> [WORK ITEM]
When you copy the data, keep every word exactly as it is and leave the pictures out.

> [COLLECTED DATA]

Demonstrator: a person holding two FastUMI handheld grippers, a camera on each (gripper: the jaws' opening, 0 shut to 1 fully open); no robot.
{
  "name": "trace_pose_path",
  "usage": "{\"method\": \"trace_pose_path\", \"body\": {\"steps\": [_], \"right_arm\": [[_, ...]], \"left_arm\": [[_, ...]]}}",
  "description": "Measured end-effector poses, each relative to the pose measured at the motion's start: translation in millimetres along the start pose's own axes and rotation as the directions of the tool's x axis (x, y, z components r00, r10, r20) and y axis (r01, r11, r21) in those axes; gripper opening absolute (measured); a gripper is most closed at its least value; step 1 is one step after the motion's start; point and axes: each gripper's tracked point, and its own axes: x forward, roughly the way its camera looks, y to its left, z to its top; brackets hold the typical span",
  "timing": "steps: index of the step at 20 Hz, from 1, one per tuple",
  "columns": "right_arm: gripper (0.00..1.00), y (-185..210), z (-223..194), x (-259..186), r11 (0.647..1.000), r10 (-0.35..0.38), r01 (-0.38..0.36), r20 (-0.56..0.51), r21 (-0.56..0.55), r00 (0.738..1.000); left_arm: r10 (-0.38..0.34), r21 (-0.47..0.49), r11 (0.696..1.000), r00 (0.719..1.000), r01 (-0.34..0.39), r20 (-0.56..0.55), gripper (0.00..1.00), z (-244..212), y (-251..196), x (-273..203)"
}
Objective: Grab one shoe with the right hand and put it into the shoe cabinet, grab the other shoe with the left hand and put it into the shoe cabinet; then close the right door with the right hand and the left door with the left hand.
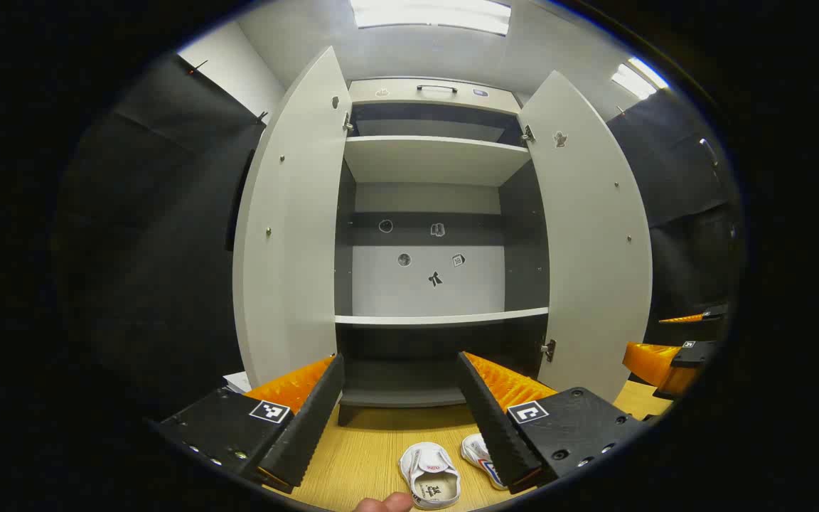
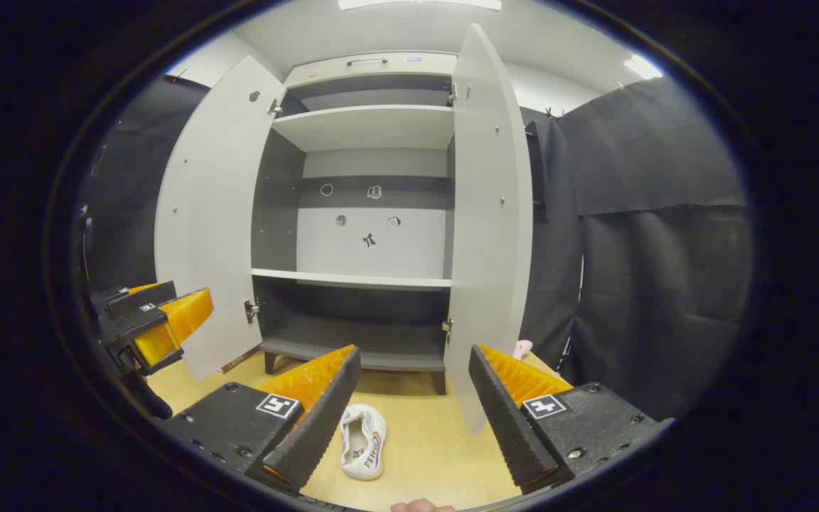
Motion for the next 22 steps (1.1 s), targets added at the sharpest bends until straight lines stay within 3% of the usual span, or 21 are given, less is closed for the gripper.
{"method": "trace_pose_path", "body": {"steps": [15, 22], "right_arm": [[0.99, -1.3, -3.5, 5.9, 1.0, -0.008, 0.008, -0.007, -0.001, 1.0], [0.99, 17.6, -23.4, 11.8, 0.999, 0.04, -0.04, -0.056, -0.011, 0.998]], "left_arm": [[-0.007, 0.018, 1.0, 1.0, 0.007, 0.005, 0.95, -2.2, -2.5, 4.1], [0.006, 0.018, 1.0, 1.0, -0.005, -0.009, 0.95, -7.5, 5.4, 7.4]]}}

> [ANSWER TO THE EXERCISE]
Demonstrator: a person holding two FastUMI handheld grippers, a camera on each (gripper: the jaws' opening, 0 shut to 1 fully open); no robot.
{
  "name": "trace_pose_path",
  "usage": "{\"method\": \"trace_pose_path\", \"body\": {\"steps\": [_], \"right_arm\": [[_, ...]], \"left_arm\": [[_, ...]]}}",
  "description": "Measured end-effector poses, each relative to the pose measured at the motion's start: translation in millimetres along the start pose's own axes and rotation as the directions of the tool's x axis (x, y, z components r00, r10, r20) and y axis (r01, r11, r21) in those axes; gripper opening absolute (measured); a gripper is most closed at its least value; step 1 is one step after the motion's start; point and axes: each gripper's tracked point, and its own axes: x forward, roughly the way its camera looks, y to its left, z to its top; brackets hold the typical span",
  "timing": "steps: index of the step at 20 Hz, from 1, one per tuple",
  "columns": "right_arm: gripper (0.00..1.00), y (-185..210), z (-223..194), x (-259..186), r11 (0.647..1.000), r10 (-0.35..0.38), r01 (-0.38..0.36), r20 (-0.56..0.51), r21 (-0.56..0.55), r00 (0.738..1.000); left_arm: r10 (-0.38..0.34), r21 (-0.47..0.49), r11 (0.696..1.000), r00 (0.719..1.000), r01 (-0.34..0.39), r20 (-0.56..0.55), gripper (0.00..1.00), z (-244..212), y (-251..196), x (-273..203)"
}
Objective: Grab one shoe with the right hand and put it into the shoe cabinet, grab the other shoe with the left hand and put it into the shoe cabinet; then close the right door with the right hand and the left door with the left hand.
Motion for the next 22 steps (1.1 s), targets added at the sharpest bends until straight lines stay within 3% of the usual span, or 21 are given, less is closed for the gripper.
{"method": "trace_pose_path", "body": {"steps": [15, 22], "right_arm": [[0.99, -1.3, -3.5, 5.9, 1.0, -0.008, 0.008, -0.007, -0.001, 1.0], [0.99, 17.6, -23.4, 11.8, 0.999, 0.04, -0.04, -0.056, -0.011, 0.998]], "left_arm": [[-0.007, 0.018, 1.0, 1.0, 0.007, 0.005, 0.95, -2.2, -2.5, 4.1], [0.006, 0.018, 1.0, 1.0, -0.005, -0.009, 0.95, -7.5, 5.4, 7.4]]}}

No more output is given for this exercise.